▸ ACTIVITY: The records below are to be transcribed word for word.

▸ SUPPLIED ENTRIES:
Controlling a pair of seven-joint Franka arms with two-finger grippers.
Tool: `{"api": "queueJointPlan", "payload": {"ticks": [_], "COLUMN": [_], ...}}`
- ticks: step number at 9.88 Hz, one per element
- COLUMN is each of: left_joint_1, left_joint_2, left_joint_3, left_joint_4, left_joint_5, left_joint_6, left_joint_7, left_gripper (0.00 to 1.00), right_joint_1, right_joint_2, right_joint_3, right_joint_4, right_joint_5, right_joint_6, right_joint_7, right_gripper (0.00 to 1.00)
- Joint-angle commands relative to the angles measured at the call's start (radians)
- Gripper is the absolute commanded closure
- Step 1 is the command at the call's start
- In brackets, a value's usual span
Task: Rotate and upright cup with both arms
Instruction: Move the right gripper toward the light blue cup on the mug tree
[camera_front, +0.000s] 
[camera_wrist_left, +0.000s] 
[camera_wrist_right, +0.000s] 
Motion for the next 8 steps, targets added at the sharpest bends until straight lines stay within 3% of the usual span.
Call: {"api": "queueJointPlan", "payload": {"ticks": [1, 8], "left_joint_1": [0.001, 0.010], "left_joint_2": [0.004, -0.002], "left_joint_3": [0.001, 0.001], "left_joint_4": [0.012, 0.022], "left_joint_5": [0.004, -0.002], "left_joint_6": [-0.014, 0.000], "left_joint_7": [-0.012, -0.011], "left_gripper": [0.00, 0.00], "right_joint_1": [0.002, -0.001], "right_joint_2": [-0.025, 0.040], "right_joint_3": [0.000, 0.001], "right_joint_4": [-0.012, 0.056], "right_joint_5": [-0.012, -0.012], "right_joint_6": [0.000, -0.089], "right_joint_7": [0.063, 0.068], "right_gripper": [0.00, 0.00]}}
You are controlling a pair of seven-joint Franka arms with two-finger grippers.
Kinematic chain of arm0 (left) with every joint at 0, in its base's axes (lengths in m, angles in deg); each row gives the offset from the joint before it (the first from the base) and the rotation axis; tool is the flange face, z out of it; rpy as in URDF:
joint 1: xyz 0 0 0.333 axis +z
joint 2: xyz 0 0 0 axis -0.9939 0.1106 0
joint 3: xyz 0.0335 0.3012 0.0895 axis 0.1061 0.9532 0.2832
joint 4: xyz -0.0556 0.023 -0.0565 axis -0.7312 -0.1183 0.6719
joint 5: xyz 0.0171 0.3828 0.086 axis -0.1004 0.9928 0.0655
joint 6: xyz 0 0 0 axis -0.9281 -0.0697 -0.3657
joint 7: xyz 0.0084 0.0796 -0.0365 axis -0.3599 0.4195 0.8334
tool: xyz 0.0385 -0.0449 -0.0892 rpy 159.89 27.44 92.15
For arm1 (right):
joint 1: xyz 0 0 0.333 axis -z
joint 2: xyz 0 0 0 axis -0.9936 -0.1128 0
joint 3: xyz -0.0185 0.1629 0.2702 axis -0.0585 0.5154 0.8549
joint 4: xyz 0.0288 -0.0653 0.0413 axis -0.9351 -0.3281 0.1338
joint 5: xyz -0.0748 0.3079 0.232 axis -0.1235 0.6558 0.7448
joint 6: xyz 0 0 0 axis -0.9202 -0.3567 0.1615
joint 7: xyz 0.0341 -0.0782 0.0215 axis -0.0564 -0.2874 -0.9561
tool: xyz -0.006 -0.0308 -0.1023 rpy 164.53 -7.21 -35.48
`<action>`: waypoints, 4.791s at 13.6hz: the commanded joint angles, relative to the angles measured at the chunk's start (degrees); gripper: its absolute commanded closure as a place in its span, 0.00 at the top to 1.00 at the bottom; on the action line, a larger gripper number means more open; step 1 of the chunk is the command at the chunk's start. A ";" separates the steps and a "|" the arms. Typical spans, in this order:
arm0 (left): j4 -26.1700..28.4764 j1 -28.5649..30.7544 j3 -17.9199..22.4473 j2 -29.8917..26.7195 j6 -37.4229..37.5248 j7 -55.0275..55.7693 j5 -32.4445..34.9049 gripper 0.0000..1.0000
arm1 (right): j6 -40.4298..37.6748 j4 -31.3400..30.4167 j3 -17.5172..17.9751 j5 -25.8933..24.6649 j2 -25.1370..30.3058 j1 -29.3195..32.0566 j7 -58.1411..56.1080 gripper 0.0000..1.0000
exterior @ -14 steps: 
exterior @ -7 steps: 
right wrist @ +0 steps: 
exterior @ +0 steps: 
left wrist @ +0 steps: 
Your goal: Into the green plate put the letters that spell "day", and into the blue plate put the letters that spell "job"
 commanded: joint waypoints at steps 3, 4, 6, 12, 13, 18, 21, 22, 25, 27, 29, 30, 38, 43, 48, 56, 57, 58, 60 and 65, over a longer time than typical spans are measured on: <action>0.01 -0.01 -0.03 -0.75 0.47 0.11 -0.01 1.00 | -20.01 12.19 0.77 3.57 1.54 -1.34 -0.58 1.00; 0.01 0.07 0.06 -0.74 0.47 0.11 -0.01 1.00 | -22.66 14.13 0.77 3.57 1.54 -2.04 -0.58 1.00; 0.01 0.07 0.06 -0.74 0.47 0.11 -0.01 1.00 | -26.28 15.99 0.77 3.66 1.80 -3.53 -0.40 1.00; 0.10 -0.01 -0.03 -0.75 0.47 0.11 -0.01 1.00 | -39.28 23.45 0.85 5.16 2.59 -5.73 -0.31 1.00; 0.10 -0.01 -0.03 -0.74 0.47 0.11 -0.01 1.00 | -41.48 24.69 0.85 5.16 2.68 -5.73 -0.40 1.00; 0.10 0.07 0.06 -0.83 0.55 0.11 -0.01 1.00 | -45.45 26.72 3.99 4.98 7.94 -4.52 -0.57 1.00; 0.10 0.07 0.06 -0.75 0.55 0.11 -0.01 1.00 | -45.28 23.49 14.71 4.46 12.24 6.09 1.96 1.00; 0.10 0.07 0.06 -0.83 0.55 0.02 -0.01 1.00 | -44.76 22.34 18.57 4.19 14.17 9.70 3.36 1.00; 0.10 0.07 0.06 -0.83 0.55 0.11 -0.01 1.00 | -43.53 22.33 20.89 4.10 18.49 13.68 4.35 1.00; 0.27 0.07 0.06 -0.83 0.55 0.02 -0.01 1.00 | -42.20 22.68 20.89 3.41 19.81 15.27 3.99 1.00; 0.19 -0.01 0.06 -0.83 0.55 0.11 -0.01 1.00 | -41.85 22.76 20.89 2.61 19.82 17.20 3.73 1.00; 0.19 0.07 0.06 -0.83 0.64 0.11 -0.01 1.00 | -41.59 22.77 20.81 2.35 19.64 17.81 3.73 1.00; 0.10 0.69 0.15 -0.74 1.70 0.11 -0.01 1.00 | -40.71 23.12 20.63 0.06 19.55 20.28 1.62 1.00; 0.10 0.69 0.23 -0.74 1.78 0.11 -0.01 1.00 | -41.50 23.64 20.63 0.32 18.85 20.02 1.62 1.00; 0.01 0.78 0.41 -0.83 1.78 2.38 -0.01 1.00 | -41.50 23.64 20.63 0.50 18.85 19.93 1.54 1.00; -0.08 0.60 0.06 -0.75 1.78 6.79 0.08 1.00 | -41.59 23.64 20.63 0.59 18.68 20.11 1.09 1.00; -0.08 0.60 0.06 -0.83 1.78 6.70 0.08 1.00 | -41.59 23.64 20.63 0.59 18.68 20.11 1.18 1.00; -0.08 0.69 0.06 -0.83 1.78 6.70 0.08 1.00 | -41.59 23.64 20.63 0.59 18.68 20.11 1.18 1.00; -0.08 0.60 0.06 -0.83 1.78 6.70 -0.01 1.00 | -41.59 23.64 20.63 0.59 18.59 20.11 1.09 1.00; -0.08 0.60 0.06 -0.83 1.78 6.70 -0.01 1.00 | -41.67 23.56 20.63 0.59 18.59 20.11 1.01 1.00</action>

▸ SOLUTION FOR THIS PROBLEM:
Controlling a pair of seven-joint Franka arms with two-finger grippers.
Tool: `{"api": "queueJointPlan", "payload": {"ticks": [_], "COLUMN": [_], ...}}`
- ticks: step number at 9.88 Hz, one per element
- COLUMN is each of: left_joint_1, left_joint_2, left_joint_3, left_joint_4, left_joint_5, left_joint_6, left_joint_7, left_gripper (0.00 to 1.00), right_joint_1, right_joint_2, right_joint_3, right_joint_4, right_joint_5, right_joint_6, right_joint_7, right_gripper (0.00 to 1.00)
- Joint-angle commands relative to the angles measured at the call's start (radians)
- Gripper is the absolute commanded closure
- Step 1 is the command at the call's start
- In brackets, a value's usual span
Task: Rotate and upright cup with both arms
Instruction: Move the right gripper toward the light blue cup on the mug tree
[camera_front, +0.000s] 
[camera_wrist_left, +0.000s] 
[camera_wrist_right, +0.000s] 
Motion for the next 8 steps, targets added at the sharpest bends until straight lines stay within 3% of the usual span.
Call: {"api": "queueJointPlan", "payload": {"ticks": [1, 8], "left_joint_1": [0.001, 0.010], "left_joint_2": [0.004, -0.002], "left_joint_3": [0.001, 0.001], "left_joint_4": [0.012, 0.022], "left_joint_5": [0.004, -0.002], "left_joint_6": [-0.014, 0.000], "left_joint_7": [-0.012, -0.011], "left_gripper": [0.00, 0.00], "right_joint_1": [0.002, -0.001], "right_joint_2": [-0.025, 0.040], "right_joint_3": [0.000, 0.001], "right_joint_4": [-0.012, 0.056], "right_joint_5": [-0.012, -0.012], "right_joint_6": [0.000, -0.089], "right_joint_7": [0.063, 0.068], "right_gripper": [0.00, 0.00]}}
You are controlling a pair of seven-joint Franka arms with two-finger grippers.
Kinematic chain of arm0 (left) with every joint at 0, in its base's axes (lengths in m, angles in deg); each row gives the offset from the joint before it (the first from the base) and the rotation axis; tool is the flange face, z out of it; rpy as in URDF:
joint 1: xyz 0 0 0.333 axis +z
joint 2: xyz 0 0 0 axis -0.9939 0.1106 0
joint 3: xyz 0.0335 0.3012 0.0895 axis 0.1061 0.9532 0.2832
joint 4: xyz -0.0556 0.023 -0.0565 axis -0.7312 -0.1183 0.6719
joint 5: xyz 0.0171 0.3828 0.086 axis -0.1004 0.9928 0.0655
joint 6: xyz 0 0 0 axis -0.9281 -0.0697 -0.3657
joint 7: xyz 0.0084 0.0796 -0.0365 axis -0.3599 0.4195 0.8334
tool: xyz 0.0385 -0.0449 -0.0892 rpy 159.89 27.44 92.15
For arm1 (right):
joint 1: xyz 0 0 0.333 axis -z
joint 2: xyz 0 0 0 axis -0.9936 -0.1128 0
joint 3: xyz -0.0185 0.1629 0.2702 axis -0.0585 0.5154 0.8549
joint 4: xyz 0.0288 -0.0653 0.0413 axis -0.9351 -0.3281 0.1338
joint 5: xyz -0.0748 0.3079 0.232 axis -0.1235 0.6558 0.7448
joint 6: xyz 0 0 0 axis -0.9202 -0.3567 0.1615
joint 7: xyz 0.0341 -0.0782 0.0215 axis -0.0564 -0.2874 -0.9561
tool: xyz -0.006 -0.0308 -0.1023 rpy 164.53 -7.21 -35.48
`<action>`: waypoints, 4.791s at 13.6hz: the commanded joint angles, relative to the angles measured at the chunk's start (degrees); gripper: its absolute commanded closure as a place in its span, 0.00 at the top to 1.00 at the bottom; on the action line, a larger gripper number means more open; step 1 of the chunk is the command at the chunk's start. A ";" separates the steps and a "|" the arms. Typical spans, in this order:
arm0 (left): j4 -26.1700..28.4764 j1 -28.5649..30.7544 j3 -17.9199..22.4473 j2 -29.8917..26.7195 j6 -37.4229..37.5248 j7 -55.0275..55.7693 j5 -32.4445..34.9049 gripper 0.0000..1.0000
arm1 (right): j6 -40.4298..37.6748 j4 -31.3400..30.4167 j3 -17.5172..17.9751 j5 -25.8933..24.6649 j2 -25.1370..30.3058 j1 -29.3195..32.0566 j7 -58.1411..56.1080 gripper 0.0000..1.0000
exterior @ -14 steps: 
exterior @ -7 steps: 
right wrist @ +0 steps: 
exterior @ +0 steps: 
left wrist @ +0 steps: 
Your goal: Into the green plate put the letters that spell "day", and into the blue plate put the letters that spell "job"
 commanded: joint waypoints at steps 3, 4, 6, 12, 13, 18, 21, 22, 25, 27, 29, 30, 38, 43, 48, 56, 57, 58, 60 and 65, over a longer time than typical spans are measured on: <action>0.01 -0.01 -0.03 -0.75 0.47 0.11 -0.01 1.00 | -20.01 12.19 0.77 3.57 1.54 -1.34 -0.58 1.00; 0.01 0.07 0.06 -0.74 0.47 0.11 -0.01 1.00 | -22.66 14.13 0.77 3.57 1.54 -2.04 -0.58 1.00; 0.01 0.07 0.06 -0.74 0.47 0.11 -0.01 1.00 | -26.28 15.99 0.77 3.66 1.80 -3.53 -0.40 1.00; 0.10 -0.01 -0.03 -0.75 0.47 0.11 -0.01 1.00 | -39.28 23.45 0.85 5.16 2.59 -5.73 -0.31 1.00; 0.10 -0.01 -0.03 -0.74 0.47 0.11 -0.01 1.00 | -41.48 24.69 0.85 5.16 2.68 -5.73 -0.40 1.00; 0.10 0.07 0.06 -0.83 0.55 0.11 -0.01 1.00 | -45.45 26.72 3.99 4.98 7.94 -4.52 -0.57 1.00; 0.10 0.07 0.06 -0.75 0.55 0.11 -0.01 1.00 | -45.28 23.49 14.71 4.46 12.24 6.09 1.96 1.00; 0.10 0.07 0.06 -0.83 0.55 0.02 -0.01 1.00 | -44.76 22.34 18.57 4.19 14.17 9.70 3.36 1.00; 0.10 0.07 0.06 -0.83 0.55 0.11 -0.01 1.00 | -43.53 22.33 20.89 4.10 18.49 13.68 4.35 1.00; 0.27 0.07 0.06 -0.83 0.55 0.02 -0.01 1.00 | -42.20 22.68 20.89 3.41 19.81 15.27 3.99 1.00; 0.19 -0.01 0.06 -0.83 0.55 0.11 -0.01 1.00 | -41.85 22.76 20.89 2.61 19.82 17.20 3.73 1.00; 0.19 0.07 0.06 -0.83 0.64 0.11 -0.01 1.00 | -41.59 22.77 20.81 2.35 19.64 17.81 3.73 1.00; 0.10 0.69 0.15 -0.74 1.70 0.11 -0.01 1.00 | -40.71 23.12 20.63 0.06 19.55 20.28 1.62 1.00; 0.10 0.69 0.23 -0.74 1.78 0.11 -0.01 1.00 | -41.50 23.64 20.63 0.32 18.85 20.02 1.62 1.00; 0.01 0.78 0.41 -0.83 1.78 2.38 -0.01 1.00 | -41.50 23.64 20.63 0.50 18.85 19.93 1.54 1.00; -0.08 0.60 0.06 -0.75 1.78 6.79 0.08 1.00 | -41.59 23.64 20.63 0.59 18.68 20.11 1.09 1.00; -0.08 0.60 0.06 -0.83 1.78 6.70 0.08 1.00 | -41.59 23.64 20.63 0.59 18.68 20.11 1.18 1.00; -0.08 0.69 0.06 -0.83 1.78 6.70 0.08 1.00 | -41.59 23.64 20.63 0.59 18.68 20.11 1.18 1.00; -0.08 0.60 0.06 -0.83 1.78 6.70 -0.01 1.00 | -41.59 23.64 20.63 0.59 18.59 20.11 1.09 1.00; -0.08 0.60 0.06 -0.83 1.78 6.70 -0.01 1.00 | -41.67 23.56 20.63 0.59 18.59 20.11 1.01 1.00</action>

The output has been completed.